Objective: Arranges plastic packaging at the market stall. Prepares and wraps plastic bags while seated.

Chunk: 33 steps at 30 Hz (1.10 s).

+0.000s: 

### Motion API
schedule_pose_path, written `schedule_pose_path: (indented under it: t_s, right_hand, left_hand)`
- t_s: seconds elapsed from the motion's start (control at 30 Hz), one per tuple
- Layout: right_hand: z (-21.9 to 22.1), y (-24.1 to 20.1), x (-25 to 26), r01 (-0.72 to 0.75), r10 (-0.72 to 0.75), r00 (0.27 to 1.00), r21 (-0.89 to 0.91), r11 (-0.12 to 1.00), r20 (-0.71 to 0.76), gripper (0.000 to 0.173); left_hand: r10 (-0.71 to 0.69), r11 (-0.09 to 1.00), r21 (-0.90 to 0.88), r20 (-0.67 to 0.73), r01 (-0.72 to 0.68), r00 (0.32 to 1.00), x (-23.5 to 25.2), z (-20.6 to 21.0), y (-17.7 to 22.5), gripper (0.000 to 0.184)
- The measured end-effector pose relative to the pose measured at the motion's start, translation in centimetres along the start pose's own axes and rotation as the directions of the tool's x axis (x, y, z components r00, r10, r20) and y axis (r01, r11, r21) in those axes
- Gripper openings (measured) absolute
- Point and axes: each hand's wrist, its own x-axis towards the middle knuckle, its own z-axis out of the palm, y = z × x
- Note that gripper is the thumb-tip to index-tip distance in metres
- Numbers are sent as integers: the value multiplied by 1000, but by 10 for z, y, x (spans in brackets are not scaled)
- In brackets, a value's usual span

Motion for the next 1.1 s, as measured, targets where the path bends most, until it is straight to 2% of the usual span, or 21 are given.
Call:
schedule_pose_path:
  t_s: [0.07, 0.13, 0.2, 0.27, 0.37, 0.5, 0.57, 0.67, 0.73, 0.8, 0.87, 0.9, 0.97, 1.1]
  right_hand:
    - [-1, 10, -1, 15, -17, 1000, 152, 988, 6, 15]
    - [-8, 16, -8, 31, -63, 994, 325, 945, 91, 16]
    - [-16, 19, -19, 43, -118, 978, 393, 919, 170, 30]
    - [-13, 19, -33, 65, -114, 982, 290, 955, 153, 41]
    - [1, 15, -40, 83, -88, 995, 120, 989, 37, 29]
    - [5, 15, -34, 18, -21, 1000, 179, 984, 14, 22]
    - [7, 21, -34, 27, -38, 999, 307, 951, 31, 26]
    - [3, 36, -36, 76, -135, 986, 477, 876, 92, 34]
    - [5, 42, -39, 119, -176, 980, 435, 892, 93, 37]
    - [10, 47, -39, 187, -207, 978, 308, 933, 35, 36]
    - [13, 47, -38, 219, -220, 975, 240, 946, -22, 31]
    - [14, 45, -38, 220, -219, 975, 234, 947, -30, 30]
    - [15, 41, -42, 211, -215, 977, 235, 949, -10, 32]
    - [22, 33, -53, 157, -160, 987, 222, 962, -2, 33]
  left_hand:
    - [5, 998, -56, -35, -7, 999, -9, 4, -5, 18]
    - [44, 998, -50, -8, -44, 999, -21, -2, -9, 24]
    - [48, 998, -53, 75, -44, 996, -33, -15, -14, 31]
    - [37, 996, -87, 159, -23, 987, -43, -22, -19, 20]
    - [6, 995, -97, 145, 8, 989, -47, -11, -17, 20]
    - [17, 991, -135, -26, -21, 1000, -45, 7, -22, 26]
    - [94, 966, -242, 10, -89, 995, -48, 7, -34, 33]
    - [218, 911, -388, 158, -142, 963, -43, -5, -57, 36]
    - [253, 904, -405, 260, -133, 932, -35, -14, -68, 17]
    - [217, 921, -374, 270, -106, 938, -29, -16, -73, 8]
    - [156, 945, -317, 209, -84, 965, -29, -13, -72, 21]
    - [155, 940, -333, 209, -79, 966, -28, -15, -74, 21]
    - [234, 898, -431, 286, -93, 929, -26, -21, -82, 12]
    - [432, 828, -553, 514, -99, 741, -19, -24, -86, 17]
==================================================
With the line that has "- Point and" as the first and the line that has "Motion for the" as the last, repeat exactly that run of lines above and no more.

- Point and axes: each hand's wrist, its own x-axis towards the middle knuckle, its own z-axis out of the palm, y = z × x
- Note that gripper is the thumb-tip to index-tip distance in metres
- Numbers are sent as integers: the value multiplied by 1000, but by 10 for z, y, x (spans in brackets are not scaled)
- In brackets, a value's usual span

Motion for the next 1.1 s, as measured, targets where the path bends most, until it is straight to 2% of the usual span, or 21 are given.

That concludes the output for this exercise.